Back in the day when I was doing international business development for the engineering firm I was associated with I worked with the United States Trade and Development Agency in Washington, D.C.
USTDA is an independent U.S. Government foreign assistance agency that is funded by the U.S. Congress. Its mission is to promote economic growth in developing and middle income countries, while simultaneously helping American businesses to export their products and services, thereby creating U.S. jobs. In addition, USTDA supports U.S. policy objectives related to development and capacity building activities. Its budget for 2011 is $56 million dollars.
USTDA provides grant funding to overseas project sponsors for the planning of projects that support the development of modern infrastructure and an open trading system. The hallmark of USTDA development assistance has always involved building partnerships between U.S. companies and overseas project sponsors to bring proven private sector solutions to developmental challenges.
In other words a private U.S. firm will identify an opportunity to export its goods or services to a foreign country. USTDA will conduct a study to verify that considerable exports will accrue from a grant to the foreign nation (usually 30:1) Once the grant is approved and funded the project sponsor (foreign country) will select a U.S. firm to provide the feasibility study or implementation of a pilot project in accordance with the terms of the grant. In essence the project sponsor selects the U.S. firm and the USTDA pays the bills.

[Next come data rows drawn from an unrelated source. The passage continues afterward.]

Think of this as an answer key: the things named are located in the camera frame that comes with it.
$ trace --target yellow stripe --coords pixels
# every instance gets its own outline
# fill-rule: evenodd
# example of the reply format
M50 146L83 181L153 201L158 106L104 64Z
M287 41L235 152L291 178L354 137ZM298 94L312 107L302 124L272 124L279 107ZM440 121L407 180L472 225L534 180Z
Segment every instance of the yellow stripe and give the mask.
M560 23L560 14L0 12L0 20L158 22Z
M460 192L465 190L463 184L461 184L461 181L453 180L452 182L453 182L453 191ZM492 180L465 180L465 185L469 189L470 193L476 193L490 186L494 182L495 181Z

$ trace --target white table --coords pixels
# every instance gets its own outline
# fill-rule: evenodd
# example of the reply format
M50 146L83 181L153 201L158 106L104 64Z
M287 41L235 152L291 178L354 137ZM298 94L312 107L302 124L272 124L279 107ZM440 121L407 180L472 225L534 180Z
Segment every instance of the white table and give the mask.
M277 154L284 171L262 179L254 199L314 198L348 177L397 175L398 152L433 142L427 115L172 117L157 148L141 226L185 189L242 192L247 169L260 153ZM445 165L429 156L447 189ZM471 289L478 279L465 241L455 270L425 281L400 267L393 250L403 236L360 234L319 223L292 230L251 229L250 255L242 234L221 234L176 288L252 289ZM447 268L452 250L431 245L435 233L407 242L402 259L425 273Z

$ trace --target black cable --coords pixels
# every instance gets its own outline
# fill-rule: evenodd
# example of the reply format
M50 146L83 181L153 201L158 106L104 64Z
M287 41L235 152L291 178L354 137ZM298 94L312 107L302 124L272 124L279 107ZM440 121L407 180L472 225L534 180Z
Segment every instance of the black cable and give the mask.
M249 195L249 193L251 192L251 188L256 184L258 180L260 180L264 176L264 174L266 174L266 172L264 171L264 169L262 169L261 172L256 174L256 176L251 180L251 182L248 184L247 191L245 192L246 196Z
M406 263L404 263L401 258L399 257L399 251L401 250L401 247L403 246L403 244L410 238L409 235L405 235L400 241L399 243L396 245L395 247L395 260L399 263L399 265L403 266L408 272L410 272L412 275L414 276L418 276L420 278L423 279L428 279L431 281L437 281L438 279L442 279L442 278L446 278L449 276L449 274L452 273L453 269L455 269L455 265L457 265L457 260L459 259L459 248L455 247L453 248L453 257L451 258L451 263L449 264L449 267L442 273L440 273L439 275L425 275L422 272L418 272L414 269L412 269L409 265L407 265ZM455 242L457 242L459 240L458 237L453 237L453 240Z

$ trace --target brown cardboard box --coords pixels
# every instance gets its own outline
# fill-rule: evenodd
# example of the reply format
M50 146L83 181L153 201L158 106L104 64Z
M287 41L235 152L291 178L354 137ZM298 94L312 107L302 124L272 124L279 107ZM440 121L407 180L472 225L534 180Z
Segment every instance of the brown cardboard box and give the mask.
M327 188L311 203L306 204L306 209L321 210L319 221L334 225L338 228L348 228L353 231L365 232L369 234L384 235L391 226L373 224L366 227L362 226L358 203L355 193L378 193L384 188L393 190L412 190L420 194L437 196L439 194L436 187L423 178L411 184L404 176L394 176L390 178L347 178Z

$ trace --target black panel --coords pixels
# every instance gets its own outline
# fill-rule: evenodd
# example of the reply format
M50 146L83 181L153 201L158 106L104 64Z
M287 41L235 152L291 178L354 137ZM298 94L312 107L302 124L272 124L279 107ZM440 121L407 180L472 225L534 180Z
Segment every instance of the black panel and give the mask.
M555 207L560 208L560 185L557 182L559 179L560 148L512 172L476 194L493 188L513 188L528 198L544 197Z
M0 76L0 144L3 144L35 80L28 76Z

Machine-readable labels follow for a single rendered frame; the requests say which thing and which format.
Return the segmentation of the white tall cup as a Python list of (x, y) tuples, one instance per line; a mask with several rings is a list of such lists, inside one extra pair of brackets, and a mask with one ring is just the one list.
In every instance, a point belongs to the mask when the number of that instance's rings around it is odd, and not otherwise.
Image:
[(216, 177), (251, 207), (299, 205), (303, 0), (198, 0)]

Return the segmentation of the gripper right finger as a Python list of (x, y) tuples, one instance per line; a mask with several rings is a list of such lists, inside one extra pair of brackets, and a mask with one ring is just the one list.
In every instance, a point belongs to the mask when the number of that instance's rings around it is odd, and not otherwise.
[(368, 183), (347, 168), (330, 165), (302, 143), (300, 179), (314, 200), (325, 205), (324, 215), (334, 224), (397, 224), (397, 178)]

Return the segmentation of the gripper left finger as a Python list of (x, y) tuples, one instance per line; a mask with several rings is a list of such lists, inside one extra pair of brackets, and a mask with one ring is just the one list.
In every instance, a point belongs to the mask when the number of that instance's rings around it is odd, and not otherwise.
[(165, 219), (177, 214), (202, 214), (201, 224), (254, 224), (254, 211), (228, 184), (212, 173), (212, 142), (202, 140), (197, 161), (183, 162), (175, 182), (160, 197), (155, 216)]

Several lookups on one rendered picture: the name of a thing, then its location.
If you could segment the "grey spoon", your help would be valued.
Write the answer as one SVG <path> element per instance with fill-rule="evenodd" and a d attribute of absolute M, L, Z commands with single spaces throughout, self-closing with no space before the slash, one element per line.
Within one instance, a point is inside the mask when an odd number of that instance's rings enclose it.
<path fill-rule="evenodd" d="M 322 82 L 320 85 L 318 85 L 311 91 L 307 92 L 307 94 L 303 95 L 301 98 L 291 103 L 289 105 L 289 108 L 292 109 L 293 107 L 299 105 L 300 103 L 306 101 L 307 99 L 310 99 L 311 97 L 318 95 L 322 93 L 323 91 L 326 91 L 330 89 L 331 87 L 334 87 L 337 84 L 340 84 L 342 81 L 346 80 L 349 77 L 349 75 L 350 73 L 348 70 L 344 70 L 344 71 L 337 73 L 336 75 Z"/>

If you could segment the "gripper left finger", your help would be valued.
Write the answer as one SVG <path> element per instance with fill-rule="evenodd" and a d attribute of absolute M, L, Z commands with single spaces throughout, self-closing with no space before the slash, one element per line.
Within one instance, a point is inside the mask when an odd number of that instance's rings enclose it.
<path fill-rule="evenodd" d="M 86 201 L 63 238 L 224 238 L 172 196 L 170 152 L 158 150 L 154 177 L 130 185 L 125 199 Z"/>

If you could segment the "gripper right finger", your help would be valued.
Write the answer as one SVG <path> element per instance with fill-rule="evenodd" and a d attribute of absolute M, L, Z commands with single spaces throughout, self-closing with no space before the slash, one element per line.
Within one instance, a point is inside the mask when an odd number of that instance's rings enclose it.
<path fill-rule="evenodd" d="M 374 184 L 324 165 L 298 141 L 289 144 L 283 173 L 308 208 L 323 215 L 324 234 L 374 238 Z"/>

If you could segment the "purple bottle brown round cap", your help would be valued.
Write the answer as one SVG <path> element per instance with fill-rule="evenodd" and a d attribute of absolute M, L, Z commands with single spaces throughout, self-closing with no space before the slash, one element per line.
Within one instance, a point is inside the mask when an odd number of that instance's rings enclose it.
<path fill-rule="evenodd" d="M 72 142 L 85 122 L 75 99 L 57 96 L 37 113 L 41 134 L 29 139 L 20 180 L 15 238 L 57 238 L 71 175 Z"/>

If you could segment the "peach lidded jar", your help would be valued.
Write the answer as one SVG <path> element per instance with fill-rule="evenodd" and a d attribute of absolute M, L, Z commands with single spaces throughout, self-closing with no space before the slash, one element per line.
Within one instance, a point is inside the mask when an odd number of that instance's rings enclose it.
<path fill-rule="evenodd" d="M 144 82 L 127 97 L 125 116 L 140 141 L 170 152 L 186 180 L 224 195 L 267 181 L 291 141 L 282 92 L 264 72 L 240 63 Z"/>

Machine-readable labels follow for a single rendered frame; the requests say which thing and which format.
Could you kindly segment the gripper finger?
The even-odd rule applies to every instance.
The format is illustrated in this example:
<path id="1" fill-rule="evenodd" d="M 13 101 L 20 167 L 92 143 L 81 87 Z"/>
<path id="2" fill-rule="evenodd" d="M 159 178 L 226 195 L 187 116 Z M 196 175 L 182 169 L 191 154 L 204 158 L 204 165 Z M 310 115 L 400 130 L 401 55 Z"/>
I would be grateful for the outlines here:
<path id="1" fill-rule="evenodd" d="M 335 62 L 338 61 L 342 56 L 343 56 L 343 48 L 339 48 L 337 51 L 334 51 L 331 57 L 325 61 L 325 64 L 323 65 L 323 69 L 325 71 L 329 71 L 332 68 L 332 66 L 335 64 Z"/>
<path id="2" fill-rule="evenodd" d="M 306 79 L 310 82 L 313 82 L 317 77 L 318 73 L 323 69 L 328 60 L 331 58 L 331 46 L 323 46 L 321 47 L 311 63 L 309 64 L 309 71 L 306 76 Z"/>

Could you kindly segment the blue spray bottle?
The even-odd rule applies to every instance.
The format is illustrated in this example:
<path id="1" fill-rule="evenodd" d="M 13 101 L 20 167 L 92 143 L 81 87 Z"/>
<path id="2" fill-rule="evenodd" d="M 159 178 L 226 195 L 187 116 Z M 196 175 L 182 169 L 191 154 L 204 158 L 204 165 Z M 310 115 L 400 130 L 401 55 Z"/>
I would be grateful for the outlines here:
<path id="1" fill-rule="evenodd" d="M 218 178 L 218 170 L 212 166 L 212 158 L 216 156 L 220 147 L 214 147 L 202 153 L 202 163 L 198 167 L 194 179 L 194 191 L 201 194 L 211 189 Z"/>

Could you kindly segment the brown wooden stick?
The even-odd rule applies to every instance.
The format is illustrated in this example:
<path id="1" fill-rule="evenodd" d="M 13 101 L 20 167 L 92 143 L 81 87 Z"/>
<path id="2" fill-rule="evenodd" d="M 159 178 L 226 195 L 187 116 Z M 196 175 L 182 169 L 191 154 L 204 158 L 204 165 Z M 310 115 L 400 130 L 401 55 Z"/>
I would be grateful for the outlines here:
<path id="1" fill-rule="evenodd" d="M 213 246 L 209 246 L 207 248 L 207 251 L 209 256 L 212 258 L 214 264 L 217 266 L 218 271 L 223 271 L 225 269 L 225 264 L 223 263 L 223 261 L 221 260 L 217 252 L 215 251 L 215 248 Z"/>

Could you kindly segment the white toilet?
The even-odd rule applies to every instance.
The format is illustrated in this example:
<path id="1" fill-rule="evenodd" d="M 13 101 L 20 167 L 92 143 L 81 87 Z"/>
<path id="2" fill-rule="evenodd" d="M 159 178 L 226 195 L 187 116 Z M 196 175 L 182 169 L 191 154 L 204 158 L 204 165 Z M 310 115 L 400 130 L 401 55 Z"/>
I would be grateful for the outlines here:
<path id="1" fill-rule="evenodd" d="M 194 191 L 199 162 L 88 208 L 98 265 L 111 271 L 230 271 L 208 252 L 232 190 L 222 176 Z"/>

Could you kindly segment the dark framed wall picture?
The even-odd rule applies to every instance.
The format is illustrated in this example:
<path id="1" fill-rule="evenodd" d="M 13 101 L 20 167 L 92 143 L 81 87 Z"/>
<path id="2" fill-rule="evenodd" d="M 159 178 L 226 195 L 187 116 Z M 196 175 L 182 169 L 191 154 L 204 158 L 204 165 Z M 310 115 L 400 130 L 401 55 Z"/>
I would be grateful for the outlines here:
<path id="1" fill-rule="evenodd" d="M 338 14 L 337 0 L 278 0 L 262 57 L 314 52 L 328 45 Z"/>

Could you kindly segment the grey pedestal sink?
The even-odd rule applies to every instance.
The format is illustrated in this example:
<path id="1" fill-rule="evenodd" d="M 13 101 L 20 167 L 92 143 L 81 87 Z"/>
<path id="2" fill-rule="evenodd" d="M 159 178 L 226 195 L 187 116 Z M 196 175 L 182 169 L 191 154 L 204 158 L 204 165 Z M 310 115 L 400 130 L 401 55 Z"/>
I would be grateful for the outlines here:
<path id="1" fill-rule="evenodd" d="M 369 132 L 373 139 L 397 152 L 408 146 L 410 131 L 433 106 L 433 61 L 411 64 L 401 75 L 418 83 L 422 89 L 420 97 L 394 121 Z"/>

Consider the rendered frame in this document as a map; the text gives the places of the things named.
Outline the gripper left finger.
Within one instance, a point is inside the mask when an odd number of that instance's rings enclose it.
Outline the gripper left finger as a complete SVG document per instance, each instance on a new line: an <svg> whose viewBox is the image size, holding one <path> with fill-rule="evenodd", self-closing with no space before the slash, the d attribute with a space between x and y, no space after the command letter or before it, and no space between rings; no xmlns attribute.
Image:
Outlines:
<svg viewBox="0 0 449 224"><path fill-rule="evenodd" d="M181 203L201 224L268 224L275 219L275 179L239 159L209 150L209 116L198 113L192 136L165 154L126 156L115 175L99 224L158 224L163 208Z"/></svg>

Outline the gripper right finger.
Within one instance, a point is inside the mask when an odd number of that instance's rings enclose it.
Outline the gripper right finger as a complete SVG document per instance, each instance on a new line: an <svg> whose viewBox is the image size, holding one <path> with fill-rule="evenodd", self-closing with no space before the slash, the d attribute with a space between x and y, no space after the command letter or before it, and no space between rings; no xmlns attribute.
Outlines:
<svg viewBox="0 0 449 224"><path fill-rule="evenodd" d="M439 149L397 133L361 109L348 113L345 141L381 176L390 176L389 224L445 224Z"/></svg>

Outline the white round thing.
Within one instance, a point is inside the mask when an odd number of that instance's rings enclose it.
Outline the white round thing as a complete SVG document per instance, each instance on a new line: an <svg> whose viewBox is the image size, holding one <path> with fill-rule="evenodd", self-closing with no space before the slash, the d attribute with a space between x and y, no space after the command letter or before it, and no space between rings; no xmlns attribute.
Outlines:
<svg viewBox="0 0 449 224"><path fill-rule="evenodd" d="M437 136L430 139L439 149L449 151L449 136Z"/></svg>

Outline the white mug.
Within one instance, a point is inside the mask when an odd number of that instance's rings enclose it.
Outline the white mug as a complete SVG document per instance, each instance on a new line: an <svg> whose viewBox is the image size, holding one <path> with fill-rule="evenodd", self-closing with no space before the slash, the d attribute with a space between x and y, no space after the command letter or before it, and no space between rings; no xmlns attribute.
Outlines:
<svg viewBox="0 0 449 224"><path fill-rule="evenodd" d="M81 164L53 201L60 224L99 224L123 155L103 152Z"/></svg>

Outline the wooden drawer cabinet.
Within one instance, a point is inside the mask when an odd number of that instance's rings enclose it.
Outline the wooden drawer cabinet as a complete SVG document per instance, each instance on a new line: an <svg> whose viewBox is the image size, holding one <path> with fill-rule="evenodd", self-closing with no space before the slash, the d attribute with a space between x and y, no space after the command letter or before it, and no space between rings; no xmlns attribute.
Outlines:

During my association with TDA I worked with mid civil service career bureaucrats (G14-G16) who were the regional and country managers. There were also contract civil servants working as aids and interns. These aids and interns were there on one or two year contracts while they tried to maneuver themselves into permanent positions in other government agencies or return to their home states to enter politics.
One such person I met was a university graduate from Wisconsin who had political aspirations. He was working at TDA while making contacts on Capitol Hill who he would be able to draw support from. A few months after I met him he was gone, back to Wisconsin to enter politics and pursue his life-long career.
I tell this story as a preamble to the subject of this blog. This young university graduate, who had never worked in the private sector beyond a job while in college, was now going to become one of the new political class. He had made his contacts and was ready to return to his home where he would work with the party of his choice in hopes of eventually returning someday as a member of Congress.
While in itself this may be a noble pursuit, but it demonstrates where most of our politicians have come from and what their goals are — a career in politics, something our founding fathers did not envision. They wanted citizen politicians who would serve their time in congress and then return to their farms or businesses.
Many citizens living outside the Beltway correctly think Washington is a swamp. Our capital city pulls people in and grips them. It doesn't matter how smart, altruistic, or committed newcomers are — the longer they stay, the more they lose touch with reality. It happens to the unelected, too. Media, consultants, lobbyists, staff members, bureaucrats — nearly everyone in public Washington is susceptible. Washington is like a drug habit and many there fall victim. Sadly, the swamp-dwellers won't drain the swamp. Too many become powerful, comfortable, and prosperous there.
You eat in the best restaurants, go to the cocktail parties and happy hours to rub elbows with your peers and you develop a sense of superiority over the rest of the country. You believe you have the real inside scoop and know better than the farmer in Kansas or the small business owner in Kentucky what is good for him or her. You work hard to develop your contacts and form your message to keep the support of your base. All that matters is the continuation of your career in Washington. You never stop looking for campaign contributions and the lobbyists never stop looking for people to give their money to. It’s a very incestuous loop. This also applies to state capitols.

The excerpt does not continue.